Whistler's BReD shares the recipe for their Mountain Loaf

A little taste of the gluten-free and vegan bakery's new cookbook

Image for Whistler's BReD shares the recipe for their Mountain Loaf
Photos and recipe provided by Penguin Random House.

If you're the kind of Canadian that loves a solid day of an outdoor activity like downhill skiing, cross-country skiing or hiking...or any physically demanding activity for that matter, you know that you've got to stay energized. What better to help you out with that than a seed-and-nut loaf brimming with nutrients?

Whister's BReD has long been a popular go-to for locals and tourists alike thanks to gluten-free-and-vegan creations like their pizza dough, sourdough and their signature Mountain Loaf. In Ed and Natasha Tatton's recently-released cookbook BReD: Sourdough Loaves, Small Breads, and Other Plant-Based Baking you'll find recipe for the aforementioned and so much more.

Image for Whistler's BReD shares the recipe for their Mountain Loaf

"Why do we call this bread 'The Mountain Loaf'? Because it is 1.5kg of pure energy. One or two thin slices will sustain your adventures for hours. It’s packed with seeds, nuts, and slow-releasing energy ingredients like gluten-free oats and one of our favourites, wild rice," explains Ed Tatton in the introduction to this bread recipe in his cookbook.

He continues, "This is a versatile loaf in that you can eat it by the slice, cube it into croutons, or even crumble it over a casserole before baking it. Because it is so dense and heavy, but also delicious and nutritious, you only need the thinnest slice or two to feel satiated."

BReD's Mountain Loaf

50g (¼ cup) wild rice

75g (1 cup + 2 tablespoons) sliced natural almonds

100g (¾ cup) sunflower seeds

50g (½ cup) pumpkin seeds

300g (31/3 cups) gluten-free old-fashioned rolled oats

125g (¾ cup) flaxseeds

25g (2½ cups) white or black chia seeds

15g (1½ tablespoons) psyllium husk powder

12g (2 teaspoons) fine sea salt

40g (2 tablespoons + 2 teaspoons) pure maple syrup

40g (¼ cup) extra-virgin olive oil

15g (1 tablespoon) organic canola oil

625g (22/3 cups) water


Soak the wild rice

Pulse the wild rice in a food processor until it is lightly scored and broken up, a few seconds. Transfer to a large glass jar with a lid and fill it with cold filtered water. The rice will soak up a lot of water and bloom, so make sure it’s well covered with water and has space to swell. Screw on the lid and leave at room temperature for at least 8 hours or overnight.
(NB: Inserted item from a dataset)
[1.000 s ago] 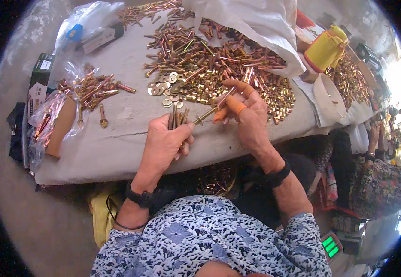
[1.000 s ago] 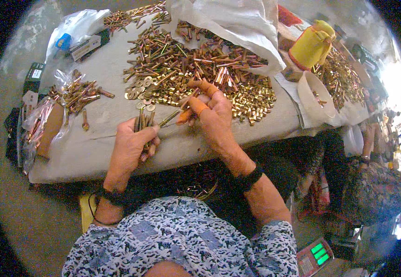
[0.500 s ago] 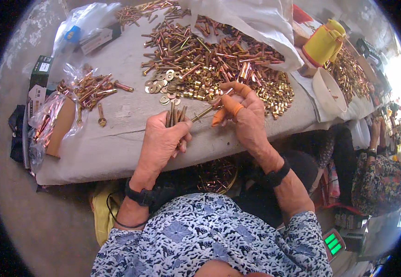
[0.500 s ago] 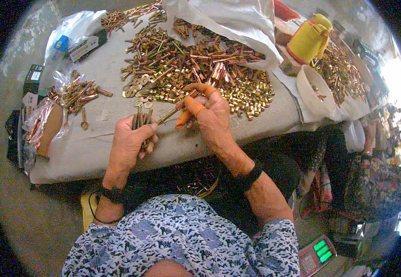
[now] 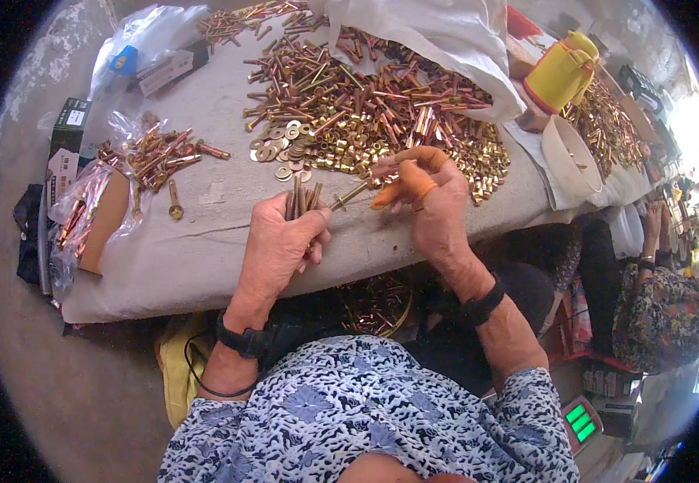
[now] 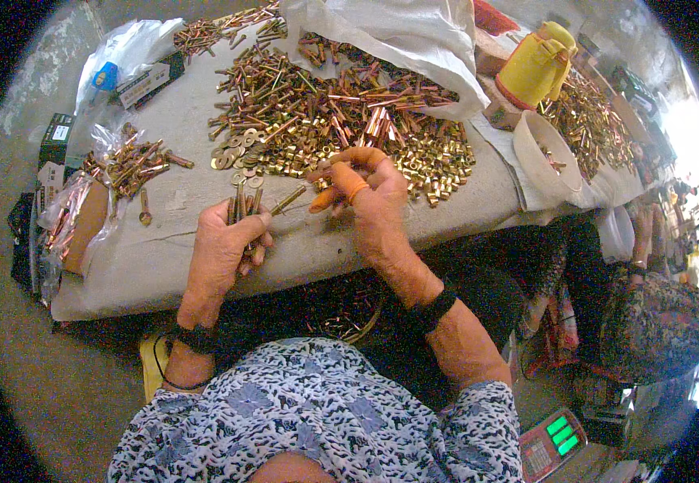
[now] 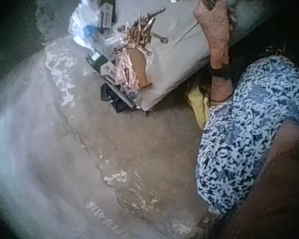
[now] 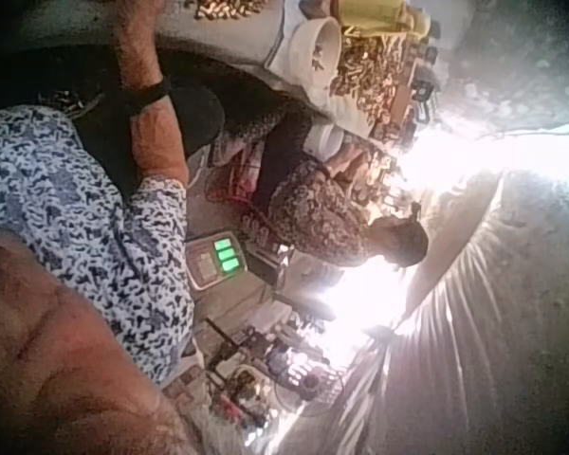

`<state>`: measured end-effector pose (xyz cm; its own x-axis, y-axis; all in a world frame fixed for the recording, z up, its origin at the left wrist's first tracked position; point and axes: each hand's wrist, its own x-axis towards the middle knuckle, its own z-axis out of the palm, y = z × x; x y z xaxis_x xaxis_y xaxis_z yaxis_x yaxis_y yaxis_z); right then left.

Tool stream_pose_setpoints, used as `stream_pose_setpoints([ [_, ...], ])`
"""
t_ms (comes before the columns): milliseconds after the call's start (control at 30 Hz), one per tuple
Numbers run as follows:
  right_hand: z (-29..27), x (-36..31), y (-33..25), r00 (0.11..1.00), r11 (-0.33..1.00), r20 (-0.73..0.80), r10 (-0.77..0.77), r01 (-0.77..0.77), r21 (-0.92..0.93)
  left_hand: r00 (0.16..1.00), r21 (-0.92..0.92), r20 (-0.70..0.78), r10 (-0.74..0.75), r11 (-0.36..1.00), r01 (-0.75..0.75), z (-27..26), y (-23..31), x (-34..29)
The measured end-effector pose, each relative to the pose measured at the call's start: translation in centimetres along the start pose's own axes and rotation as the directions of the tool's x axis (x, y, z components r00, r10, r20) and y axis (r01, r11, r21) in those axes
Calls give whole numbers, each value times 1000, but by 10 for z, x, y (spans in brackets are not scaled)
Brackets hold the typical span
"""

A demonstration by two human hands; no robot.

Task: Sorting and inspecting small metal pins and washers on a workbench.

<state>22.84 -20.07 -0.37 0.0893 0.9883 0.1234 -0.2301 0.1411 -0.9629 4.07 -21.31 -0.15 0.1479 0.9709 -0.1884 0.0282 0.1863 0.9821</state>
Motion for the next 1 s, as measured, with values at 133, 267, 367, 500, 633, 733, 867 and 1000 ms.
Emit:
stream_pose_setpoints([
  [133,-10,3,-7,997,996,-24,-76,77,35,1000,-24,5,0,1000,1,0,1,-1],
  [267,-14,3,-6,996,981,-51,-80,69,-181,1000,-30,-1,-7,1000,7,0,2,-1],
  [367,-17,2,1,927,705,127,-352,352,-615,1000,-35,-3,-7,999,7,1,4,-3],
  [500,-14,4,2,751,303,451,-482,626,-718,1000,-33,3,0,999,0,0,3,-2],
  [633,-7,-2,5,820,574,381,-426,571,-587,1000,-25,12,5,1000,-5,0,3,-2],
  [733,-11,-6,4,939,795,211,-271,342,-502,1000,-9,11,3,1000,-3,1,3,-2],
  [867,-17,-2,0,904,735,317,-287,420,-533,1000,27,9,4,1000,-5,1,4,-4],
  [1000,-22,-1,3,863,707,402,-306,489,-511,998,85,63,8,996,-13,1,2,-2],
])
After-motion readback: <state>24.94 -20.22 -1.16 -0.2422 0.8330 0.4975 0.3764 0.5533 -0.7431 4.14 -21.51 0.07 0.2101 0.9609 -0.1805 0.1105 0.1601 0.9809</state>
Mix the dough and let rest

Preheat the oven to 350°F (175°C). Lightly coat a 9 × 5 × 3-inch (23 × 12 × 8cm) loaf tin with olive oil and line the bottom and sides with parchment paper.

Scatter the almonds, sunflower seeds, and pumpkin seeds on a baking sheet and lightly toast in the oven until they are golden brown, 5 to 7 minutes. Set aside to cool for 30 minutes.

Meanwhile, drain the bloomed wild rice through a sieve. Set the sieve over a bowl to continue draining.

In a large bowl, stir together the oats, flaxseeds, chia seeds, psyllium husk powder, and salt. Add the cooled toasted almond and seed mixture, maple syrup, olive oil, canola oil, water, and wild rice. Hold the bowl with one hand and with your other hand, squeeze and combine everything together until it is well mixed and bound together, at least 5 minutes.

With wet hands, form the mixture into an oval and drop it into the lined tin. Wet your hand again and compress the mixture to fill all the corners of the tin, then lightly round the top. This bread has no raising agent, so the neater it looks now, the more appealing it will look once it is baked. Cover the tin with plastic wrap and let sit in the fridge for at least 8 or overnight. This rest will help with flavour and, more importantly, texture.

Bake the loaf

Preheat the oven to 385°F (195°C).

Bake the loaf until deep golden brown all over and a probe thermometer inserted into the centre reaches 200°F (93°C), 60 to 70 minutes. Allow the loaf to cool

in the tin for 30 minutes. Turn the loaf out onto a cooling rack and let cool completely, or for at least 3 hours, before slicing it. The loaf will crumble apart if it is cut too early.

I like to allow the loaf to cool and then place it in the fridge overnight. It’s a long process but worth the wait!